● DATA
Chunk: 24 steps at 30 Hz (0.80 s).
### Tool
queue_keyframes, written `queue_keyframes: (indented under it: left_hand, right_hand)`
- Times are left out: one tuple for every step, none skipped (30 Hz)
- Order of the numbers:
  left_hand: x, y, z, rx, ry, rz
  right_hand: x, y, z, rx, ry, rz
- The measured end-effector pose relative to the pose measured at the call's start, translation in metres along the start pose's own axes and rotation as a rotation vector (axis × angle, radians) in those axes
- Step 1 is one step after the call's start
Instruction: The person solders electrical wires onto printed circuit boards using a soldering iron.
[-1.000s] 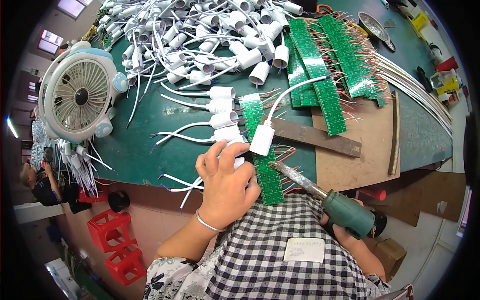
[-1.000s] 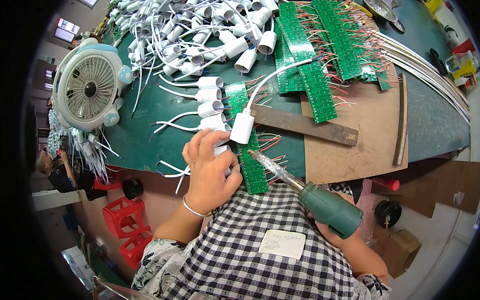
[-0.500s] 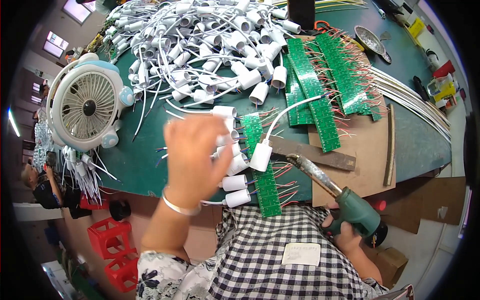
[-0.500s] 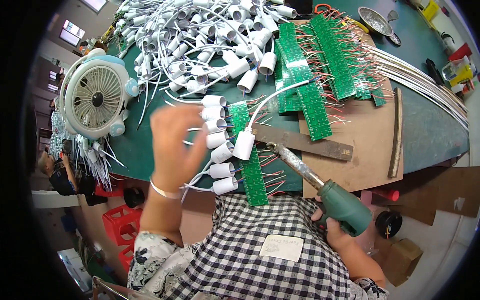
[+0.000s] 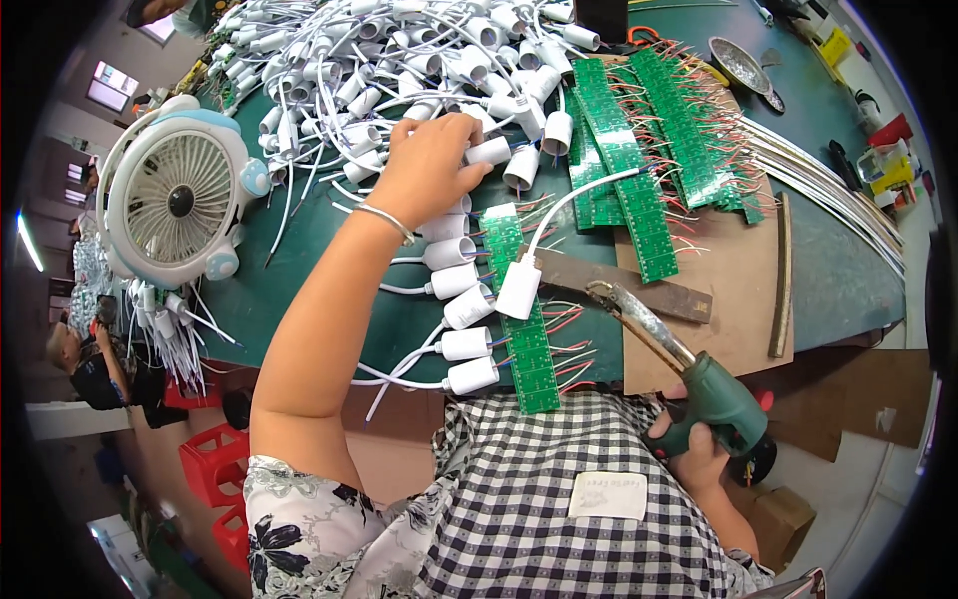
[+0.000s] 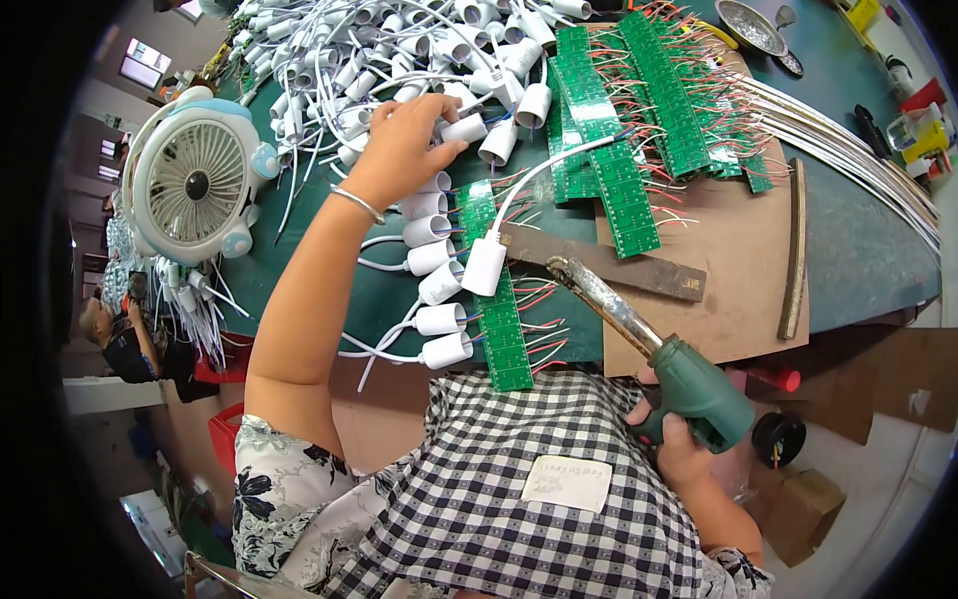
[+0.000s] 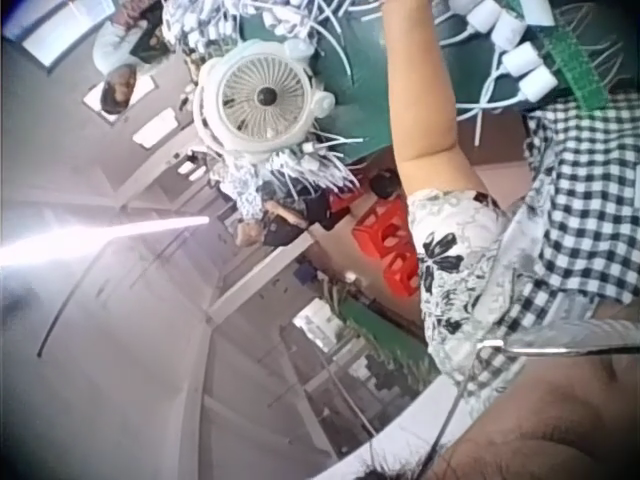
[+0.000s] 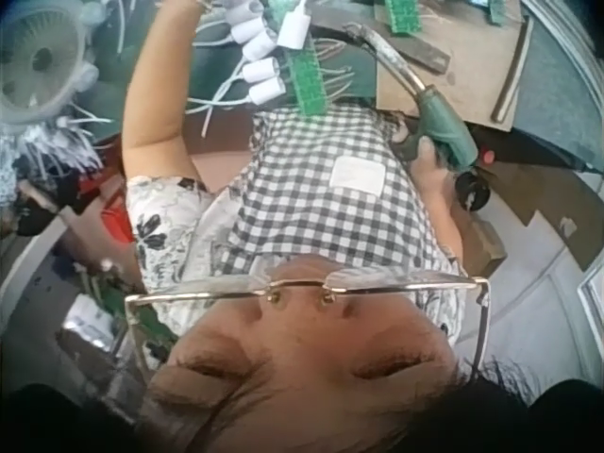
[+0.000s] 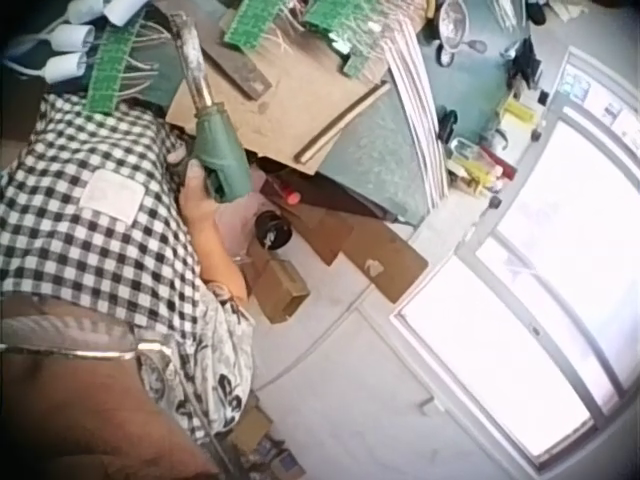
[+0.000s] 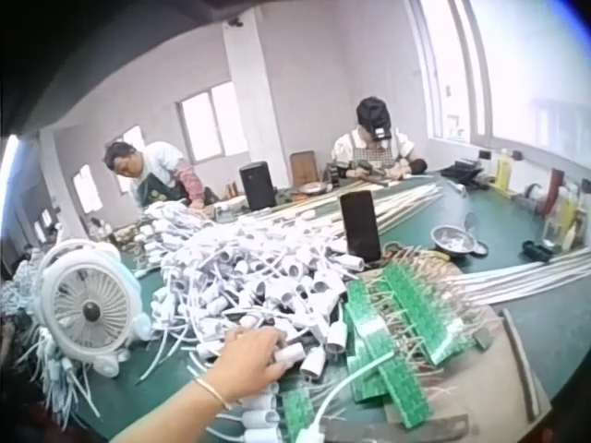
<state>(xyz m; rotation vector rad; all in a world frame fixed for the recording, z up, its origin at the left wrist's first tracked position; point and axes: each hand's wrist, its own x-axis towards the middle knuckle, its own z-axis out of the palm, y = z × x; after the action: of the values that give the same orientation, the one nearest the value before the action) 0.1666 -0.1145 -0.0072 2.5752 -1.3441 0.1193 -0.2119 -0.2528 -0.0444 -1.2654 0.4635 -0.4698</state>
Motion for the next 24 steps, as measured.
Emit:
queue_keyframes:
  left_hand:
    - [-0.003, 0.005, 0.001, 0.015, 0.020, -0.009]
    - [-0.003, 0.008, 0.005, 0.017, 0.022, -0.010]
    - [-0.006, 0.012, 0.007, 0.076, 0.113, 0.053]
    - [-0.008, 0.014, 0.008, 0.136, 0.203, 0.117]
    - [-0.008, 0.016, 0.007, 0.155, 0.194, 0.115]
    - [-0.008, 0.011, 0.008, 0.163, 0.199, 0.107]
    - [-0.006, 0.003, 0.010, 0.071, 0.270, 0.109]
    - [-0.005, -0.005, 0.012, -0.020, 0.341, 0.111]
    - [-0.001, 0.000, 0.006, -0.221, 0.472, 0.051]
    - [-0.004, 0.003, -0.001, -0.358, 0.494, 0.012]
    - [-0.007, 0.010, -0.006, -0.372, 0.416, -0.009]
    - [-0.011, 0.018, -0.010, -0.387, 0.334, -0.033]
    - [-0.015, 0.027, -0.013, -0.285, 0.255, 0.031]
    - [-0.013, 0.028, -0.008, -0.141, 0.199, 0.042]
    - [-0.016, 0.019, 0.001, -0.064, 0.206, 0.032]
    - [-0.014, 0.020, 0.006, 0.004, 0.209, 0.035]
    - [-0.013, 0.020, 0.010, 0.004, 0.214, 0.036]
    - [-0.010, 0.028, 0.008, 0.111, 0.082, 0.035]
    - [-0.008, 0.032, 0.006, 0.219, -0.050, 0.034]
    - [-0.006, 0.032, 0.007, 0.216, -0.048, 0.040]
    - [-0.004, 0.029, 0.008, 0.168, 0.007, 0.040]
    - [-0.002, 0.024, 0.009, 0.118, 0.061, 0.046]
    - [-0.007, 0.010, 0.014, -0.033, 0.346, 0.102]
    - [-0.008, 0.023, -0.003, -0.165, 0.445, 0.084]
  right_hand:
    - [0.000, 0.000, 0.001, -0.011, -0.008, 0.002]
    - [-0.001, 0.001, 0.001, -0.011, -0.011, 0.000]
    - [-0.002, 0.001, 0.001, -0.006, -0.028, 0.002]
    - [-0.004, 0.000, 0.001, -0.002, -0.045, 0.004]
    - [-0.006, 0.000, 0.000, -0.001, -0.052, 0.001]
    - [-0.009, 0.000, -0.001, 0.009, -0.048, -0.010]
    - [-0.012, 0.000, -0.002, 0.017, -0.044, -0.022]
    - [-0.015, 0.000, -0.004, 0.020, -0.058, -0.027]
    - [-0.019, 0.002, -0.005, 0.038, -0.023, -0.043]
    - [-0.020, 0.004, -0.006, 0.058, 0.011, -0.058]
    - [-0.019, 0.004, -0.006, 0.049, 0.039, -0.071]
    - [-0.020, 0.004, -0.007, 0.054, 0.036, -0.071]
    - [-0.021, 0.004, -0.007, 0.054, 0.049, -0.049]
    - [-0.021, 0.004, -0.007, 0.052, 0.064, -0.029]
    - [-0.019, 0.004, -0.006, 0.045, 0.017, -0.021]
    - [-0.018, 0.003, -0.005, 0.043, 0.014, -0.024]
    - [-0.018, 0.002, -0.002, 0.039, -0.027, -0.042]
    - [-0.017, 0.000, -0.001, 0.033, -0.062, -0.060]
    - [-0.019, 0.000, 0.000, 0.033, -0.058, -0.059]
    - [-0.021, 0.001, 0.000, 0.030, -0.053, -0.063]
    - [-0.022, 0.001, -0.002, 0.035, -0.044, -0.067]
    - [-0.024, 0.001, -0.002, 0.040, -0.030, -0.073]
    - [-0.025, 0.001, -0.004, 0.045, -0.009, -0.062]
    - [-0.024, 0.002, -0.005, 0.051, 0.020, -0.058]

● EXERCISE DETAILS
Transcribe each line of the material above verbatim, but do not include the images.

● RESPONSE
Chunk: 24 steps at 30 Hz (0.80 s).
### Tool
queue_keyframes, written `queue_keyframes: (indented under it: left_hand, right_hand)`
- Times are left out: one tuple for every step, none skipped (30 Hz)
- Order of the numbers:
  left_hand: x, y, z, rx, ry, rz
  right_hand: x, y, z, rx, ry, rz
- The measured end-effector pose relative to the pose measured at the call's start, translation in metres along the start pose's own axes and rotation as a rotation vector (axis × angle, radians) in those axes
- Step 1 is one step after the call's start
Instruction: The person solders electrical wires onto printed circuit boards using a soldering iron.
[-1.000s] 
[-1.000s] 
[-0.500s] 
[-0.500s] 
[+0.000s] 
[+0.000s] 
[+0.000s] 
[+0.000s] 
[+0.000s] 
[+0.000s] 
<state>(xyz m; rotation vector rad; all in a world frame fixed for the recording, z up, its origin at the left wrist's first tracked position; point and axes: each hand's wrist, its own x-axis towards the middle knuckle, its own z-axis out of the palm, y = z × x; after the action: of the values that give the same orientation, the one nearest the value before the action) 0.1666 -0.1145 -0.0072 2.5752 -1.3441 0.1193 -0.2119 -0.2528 -0.0444 -1.2654 0.4635 -0.4698</state>
Motion for the next 24 steps, as measured.
Emit:
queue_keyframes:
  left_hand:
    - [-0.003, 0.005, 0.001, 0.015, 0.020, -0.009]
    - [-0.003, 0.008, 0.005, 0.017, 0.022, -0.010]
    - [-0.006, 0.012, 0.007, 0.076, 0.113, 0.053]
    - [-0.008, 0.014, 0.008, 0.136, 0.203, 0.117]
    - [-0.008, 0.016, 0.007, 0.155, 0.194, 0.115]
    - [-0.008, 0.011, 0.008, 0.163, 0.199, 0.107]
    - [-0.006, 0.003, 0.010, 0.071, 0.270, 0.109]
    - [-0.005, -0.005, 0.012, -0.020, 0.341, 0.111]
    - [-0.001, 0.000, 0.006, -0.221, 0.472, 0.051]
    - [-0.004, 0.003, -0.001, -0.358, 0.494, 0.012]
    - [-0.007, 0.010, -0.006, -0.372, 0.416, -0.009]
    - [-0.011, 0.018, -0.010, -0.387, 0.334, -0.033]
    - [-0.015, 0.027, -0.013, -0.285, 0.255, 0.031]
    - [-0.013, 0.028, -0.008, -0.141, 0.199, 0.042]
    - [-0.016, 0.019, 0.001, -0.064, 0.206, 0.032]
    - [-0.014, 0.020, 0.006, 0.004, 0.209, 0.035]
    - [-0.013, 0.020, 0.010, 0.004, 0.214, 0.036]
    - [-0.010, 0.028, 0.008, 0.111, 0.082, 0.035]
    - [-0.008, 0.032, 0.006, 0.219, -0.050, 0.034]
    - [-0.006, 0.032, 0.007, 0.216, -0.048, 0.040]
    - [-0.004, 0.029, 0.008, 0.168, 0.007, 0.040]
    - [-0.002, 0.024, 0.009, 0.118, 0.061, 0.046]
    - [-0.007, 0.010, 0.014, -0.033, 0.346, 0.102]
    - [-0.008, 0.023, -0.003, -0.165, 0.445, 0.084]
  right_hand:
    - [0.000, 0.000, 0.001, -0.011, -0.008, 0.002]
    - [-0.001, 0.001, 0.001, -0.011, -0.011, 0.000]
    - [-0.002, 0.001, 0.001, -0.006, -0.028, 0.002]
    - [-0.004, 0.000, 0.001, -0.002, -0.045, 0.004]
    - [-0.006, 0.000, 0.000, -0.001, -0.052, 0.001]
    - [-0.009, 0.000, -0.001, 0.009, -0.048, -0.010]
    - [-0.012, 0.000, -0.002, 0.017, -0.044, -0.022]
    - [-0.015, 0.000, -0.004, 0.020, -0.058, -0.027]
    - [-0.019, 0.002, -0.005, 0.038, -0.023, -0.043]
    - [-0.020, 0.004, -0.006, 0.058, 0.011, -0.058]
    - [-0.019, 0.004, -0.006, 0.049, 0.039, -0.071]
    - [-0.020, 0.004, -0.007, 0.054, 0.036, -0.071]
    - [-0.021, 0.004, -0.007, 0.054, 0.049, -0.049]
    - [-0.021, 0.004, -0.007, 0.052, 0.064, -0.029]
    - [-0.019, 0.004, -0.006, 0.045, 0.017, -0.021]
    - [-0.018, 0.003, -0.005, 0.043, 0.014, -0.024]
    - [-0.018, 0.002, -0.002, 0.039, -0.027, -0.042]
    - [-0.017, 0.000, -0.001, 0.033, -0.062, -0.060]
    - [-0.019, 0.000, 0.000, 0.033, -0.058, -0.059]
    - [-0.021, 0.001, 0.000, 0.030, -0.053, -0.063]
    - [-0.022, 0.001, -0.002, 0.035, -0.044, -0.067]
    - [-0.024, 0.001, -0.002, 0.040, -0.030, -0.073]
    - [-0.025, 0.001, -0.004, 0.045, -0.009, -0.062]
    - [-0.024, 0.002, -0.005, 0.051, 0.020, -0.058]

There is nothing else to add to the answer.